◆ WHAT THE TASK ASKS:
Every line that holds the word "effector" needs to be copied from the data below.

◆ SUPPLIED DATA:
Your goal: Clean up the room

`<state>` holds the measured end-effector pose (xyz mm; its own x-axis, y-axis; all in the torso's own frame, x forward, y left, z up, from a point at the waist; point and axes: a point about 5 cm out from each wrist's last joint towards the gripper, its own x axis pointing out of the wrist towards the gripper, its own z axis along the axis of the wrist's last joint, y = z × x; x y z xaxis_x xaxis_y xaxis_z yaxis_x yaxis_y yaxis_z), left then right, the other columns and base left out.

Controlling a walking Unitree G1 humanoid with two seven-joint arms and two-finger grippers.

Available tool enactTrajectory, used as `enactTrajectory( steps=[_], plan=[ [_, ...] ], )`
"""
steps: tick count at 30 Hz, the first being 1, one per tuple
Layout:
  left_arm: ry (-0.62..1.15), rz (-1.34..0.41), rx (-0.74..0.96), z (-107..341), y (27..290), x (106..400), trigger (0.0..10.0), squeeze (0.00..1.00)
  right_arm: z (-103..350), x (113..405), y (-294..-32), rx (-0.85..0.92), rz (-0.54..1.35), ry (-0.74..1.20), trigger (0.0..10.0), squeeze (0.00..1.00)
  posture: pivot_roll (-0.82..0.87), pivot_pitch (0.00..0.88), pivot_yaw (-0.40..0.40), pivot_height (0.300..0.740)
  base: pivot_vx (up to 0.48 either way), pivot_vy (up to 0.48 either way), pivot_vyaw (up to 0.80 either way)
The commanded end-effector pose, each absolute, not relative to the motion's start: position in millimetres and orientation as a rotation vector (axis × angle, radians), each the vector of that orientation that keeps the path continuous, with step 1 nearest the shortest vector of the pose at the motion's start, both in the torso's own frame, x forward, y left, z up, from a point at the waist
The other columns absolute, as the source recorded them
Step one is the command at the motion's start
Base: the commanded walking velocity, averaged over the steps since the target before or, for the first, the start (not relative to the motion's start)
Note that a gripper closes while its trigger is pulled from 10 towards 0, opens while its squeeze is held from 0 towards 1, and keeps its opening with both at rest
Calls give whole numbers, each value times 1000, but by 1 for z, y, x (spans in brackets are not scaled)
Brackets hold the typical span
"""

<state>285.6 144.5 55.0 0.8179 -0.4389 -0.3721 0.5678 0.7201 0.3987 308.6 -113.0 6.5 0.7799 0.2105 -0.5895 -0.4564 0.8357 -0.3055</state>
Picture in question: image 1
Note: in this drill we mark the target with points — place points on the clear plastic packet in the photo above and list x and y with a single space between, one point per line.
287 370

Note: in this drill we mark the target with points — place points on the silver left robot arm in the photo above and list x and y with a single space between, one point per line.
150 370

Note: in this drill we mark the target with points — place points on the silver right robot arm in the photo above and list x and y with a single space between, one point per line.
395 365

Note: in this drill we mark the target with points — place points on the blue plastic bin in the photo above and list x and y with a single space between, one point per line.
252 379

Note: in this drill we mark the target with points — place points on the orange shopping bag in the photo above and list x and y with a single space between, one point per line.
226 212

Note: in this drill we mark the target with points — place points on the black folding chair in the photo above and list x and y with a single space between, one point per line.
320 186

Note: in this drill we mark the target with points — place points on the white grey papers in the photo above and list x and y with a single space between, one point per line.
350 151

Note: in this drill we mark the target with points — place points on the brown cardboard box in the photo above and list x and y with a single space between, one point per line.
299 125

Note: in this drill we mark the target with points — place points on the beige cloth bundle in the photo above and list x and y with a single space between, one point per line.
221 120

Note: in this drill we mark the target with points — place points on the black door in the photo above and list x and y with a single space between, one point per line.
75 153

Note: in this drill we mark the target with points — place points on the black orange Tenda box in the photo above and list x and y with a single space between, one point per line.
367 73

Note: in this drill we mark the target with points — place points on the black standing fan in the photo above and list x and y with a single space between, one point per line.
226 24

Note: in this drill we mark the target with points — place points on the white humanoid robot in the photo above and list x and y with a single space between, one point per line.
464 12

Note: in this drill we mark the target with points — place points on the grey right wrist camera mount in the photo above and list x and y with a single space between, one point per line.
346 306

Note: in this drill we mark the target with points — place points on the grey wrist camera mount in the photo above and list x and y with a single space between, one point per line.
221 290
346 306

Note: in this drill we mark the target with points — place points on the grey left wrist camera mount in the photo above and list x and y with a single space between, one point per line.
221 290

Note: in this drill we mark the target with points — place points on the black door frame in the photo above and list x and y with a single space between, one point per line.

◆ EXERCISE RESULT:
`<state>` holds the measured end-effector pose (xyz mm; its own x-axis, y-axis; all in the torso's own frame, x forward, y left, z up, from a point at the waist; point and axes: a point about 5 cm out from each wrist's last joint towards the gripper, its own x axis pointing out of the wrist towards the gripper, its own z axis along the axis of the wrist's last joint, y = z × x; x y z xaxis_x xaxis_y xaxis_z yaxis_x yaxis_y yaxis_z), left then right, the other columns and base left out.
The commanded end-effector pose, each absolute, not relative to the motion's start: position in millimetres and orientation as a rotation vector (axis × angle, radians), each the vector of that orientation that keeps the path continuous, with step 1 nearest the shortest vector of the pose at the motion's start, both in the torso's own frame, x forward, y left, z up, from a point at the waist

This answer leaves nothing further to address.